# Integral questions

1. Feb 7, 2004

### stoffer

Can anybody help me with the integral of 1/ (x^1/3 + x^1/4)
(cube root and fourth root of x) I dont really know where to start.

Also my roomate and i were wondering if x^sin(x) exists or if it has to be expressed and integrated as some sort of series.(something i havent learned yet)

2. Feb 7, 2004

### Muzza

Perhaps you could rewrite it as 1 / (x^(1/4) * (1 + x^(1/12))) and use partial fractions? I don't really know. Looks like it'll be pretty messy...

3. Feb 7, 2004

### matt grime

try substituting x = y^12

as for x^sin(x).. it's exp{log(x^sinx)} = exp{sinx*log(x)}

that's the standard way of defining x^f(x)

4. Feb 7, 2004

### stoffer

ok thanks for your help guys

5. Mar 14, 2007

### wesywes

just take the ln of that.. and do the rest intuitively, but hey what do i know, im only 16.

6. Mar 22, 2007

### d_leet

That is certainly not the same as the function in the original post.

7. Mar 22, 2007

### d_leet

That still isn't the same function. You can't manipulate fractions like that, it just doesn't work.

8. Mar 22, 2007

### morphism

This is why I'm not a fan of rushing people into calculus without a solid foundation in the basics of algebra. (In reference to d_leet's quotes.)

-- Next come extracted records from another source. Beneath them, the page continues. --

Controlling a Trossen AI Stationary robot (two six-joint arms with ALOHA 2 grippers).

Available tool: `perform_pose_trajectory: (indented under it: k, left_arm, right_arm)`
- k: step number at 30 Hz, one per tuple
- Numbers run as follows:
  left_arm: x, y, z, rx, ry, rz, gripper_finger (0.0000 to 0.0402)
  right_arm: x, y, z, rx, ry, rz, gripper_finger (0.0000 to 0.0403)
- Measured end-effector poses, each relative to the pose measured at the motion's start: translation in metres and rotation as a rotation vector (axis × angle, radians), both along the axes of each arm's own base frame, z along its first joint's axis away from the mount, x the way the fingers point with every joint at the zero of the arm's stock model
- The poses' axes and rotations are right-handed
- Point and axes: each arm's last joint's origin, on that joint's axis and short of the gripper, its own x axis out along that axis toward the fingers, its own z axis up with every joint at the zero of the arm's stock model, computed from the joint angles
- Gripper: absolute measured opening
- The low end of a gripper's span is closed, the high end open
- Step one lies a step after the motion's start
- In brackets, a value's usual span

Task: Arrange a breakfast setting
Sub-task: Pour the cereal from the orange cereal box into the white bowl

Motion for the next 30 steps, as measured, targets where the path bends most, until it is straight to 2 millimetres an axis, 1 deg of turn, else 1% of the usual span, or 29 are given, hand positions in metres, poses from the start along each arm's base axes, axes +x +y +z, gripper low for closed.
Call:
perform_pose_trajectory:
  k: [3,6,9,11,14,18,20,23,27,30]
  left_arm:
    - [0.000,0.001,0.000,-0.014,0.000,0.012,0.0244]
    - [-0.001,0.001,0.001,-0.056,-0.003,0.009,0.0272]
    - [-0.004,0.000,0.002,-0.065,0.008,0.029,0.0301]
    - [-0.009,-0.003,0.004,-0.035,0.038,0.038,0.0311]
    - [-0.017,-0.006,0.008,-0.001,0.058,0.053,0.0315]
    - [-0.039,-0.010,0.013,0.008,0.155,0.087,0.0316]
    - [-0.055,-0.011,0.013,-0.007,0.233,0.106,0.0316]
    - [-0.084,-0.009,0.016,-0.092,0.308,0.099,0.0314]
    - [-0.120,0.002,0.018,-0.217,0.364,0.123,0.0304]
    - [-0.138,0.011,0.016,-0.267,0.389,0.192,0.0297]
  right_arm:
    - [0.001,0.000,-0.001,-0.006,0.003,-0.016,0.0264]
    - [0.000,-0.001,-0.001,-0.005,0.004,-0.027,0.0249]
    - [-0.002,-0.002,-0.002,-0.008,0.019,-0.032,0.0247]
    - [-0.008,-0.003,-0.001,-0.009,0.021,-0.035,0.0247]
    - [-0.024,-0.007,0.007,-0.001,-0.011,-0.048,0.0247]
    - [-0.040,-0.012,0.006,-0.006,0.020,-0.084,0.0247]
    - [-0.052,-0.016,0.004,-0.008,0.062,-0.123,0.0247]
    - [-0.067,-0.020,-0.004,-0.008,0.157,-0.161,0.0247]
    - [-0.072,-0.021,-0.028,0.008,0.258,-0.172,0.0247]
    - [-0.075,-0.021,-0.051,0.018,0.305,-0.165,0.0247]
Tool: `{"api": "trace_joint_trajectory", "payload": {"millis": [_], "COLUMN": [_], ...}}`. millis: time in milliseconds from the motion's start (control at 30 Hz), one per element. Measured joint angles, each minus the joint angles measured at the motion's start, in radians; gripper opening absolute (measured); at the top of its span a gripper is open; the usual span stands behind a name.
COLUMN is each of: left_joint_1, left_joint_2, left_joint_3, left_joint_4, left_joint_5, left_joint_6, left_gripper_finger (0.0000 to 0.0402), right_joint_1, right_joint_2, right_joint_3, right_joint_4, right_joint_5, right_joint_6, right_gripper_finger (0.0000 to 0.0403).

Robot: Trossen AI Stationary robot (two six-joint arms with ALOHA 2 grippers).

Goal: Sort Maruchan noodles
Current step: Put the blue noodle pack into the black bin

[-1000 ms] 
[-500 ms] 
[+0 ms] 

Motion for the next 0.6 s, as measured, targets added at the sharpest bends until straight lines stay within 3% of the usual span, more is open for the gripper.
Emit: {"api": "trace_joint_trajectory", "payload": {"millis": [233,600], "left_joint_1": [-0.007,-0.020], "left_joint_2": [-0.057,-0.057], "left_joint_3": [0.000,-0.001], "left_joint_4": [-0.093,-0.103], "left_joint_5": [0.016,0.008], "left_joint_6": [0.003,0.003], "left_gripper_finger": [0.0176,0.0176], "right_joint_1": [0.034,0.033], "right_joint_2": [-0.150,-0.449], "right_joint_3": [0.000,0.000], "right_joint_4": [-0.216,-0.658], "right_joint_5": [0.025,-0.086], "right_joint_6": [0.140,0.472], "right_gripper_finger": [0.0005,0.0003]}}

Anyway, matt's substitution kills this integral. You can also re-write the integrand as:

$\frac{x^{12}}{x^4 + x^3} = \frac{x^9}{1 + x} = \frac{x^9 + 1 - 1}{1+x}$

Then proceed...

9. Mar 23, 2007

### dextercioby

Actually it's a power less in the numerator:

$I=\int \frac{dx}{\sqrt[3]{x}+\sqrt[4]{x}}=12 \int \frac{y^{8}}{y+1}{}dy$

,where $y=\sqrt[12]{x}$.

10. Mar 23, 2007

### morphism

I didn't use the substitution...